### WORK TO COMPLETE
Nothing in the entries may be altered; copy them in full.

=== Section Start ===

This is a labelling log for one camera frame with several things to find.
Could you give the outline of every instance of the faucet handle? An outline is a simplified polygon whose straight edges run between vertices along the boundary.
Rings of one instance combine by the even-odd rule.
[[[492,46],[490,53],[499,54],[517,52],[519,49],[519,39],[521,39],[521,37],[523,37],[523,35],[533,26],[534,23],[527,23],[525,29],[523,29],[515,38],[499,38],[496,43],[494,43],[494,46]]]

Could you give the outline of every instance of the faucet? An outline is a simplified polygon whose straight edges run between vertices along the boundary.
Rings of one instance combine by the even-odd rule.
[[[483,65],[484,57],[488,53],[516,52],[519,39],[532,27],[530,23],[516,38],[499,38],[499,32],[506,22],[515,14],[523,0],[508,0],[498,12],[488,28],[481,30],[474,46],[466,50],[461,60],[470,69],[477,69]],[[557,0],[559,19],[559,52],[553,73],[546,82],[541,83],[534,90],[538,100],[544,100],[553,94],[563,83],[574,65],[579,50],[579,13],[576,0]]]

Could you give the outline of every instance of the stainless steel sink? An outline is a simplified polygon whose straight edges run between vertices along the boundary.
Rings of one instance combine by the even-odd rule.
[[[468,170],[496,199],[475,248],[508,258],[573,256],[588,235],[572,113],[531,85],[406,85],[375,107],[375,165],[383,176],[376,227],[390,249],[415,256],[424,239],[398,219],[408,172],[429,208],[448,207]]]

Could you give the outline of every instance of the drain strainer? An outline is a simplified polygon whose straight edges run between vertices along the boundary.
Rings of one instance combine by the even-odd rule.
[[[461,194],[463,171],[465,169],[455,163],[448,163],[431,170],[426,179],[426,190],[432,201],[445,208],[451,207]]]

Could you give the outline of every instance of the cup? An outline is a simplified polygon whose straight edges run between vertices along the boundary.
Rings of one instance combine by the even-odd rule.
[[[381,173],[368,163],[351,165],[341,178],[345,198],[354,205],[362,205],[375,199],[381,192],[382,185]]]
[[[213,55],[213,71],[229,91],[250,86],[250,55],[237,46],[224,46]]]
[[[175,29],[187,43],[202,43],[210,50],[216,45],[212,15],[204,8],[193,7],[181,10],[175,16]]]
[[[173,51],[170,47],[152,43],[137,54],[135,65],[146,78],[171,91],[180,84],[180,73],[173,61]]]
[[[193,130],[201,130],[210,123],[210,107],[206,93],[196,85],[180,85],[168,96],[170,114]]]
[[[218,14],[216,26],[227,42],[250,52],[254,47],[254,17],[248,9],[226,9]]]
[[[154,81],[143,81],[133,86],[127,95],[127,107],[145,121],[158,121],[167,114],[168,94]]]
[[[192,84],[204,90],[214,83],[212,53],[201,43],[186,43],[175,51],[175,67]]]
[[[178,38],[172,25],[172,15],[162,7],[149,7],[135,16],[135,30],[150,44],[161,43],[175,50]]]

=== Section End ===

### WORKED SOLUTION
This is a labelling log for one camera frame with several things to find.
Could you give the outline of every instance of the faucet handle? An outline is a simplified polygon whose straight edges run between vertices along the boundary.
Rings of one instance combine by the even-odd rule.
[[[492,46],[490,53],[499,54],[517,52],[519,49],[519,39],[521,39],[521,37],[523,37],[523,35],[533,26],[534,23],[527,23],[525,29],[523,29],[515,38],[499,38],[496,43],[494,43],[494,46]]]

Could you give the outline of every instance of the faucet? An outline is a simplified polygon whose straight edges run between vertices along the boundary.
Rings of one instance combine by the even-odd rule.
[[[483,65],[484,57],[488,53],[516,52],[519,39],[532,27],[530,23],[516,38],[499,38],[499,32],[506,22],[515,14],[523,0],[508,0],[498,12],[488,28],[481,30],[474,46],[466,50],[461,60],[470,69],[477,69]],[[557,0],[559,19],[559,52],[553,73],[546,82],[541,83],[534,90],[538,100],[544,100],[553,94],[563,83],[574,65],[579,50],[579,13],[576,0]]]

Could you give the outline of every instance of the stainless steel sink? An outline is a simplified polygon whose straight edges run between vertices along the boundary.
Rings of one instance combine by the even-odd rule.
[[[468,170],[496,199],[475,248],[508,258],[573,256],[588,235],[572,113],[531,85],[406,85],[375,107],[375,165],[383,176],[376,227],[390,249],[415,256],[424,239],[398,219],[408,172],[429,208],[448,207]]]

Could you give the outline of every instance of the drain strainer? An outline is a simplified polygon whose straight edges run between vertices along the boundary.
Rings of one instance combine by the even-odd rule.
[[[461,194],[463,171],[465,169],[455,163],[448,163],[431,170],[426,179],[426,190],[432,201],[445,208],[451,207]]]

Could you give the outline of every instance of the cup? An outline is a simplified polygon whose straight edges run between vertices along the boundary.
Rings of one instance combine by the even-odd rule.
[[[381,173],[368,163],[351,165],[341,178],[345,198],[354,205],[362,205],[375,199],[381,192],[382,185]]]
[[[213,55],[213,71],[229,91],[250,86],[250,55],[237,46],[224,46]]]
[[[175,29],[187,43],[202,43],[210,50],[216,45],[212,15],[204,8],[193,7],[181,10],[175,16]]]
[[[173,51],[170,47],[152,43],[137,54],[135,65],[146,78],[171,91],[180,84],[180,73],[173,61]]]
[[[193,130],[201,130],[210,123],[210,107],[206,93],[196,85],[180,85],[168,96],[170,114]]]
[[[218,14],[216,26],[227,42],[250,52],[254,47],[254,17],[248,9],[226,9]]]
[[[154,81],[143,81],[133,86],[127,95],[127,107],[145,121],[158,121],[167,114],[168,94]]]
[[[192,84],[204,90],[214,83],[212,53],[201,43],[186,43],[175,51],[175,67]]]
[[[178,38],[172,25],[172,15],[162,7],[149,7],[135,16],[135,30],[150,44],[161,43],[175,50]]]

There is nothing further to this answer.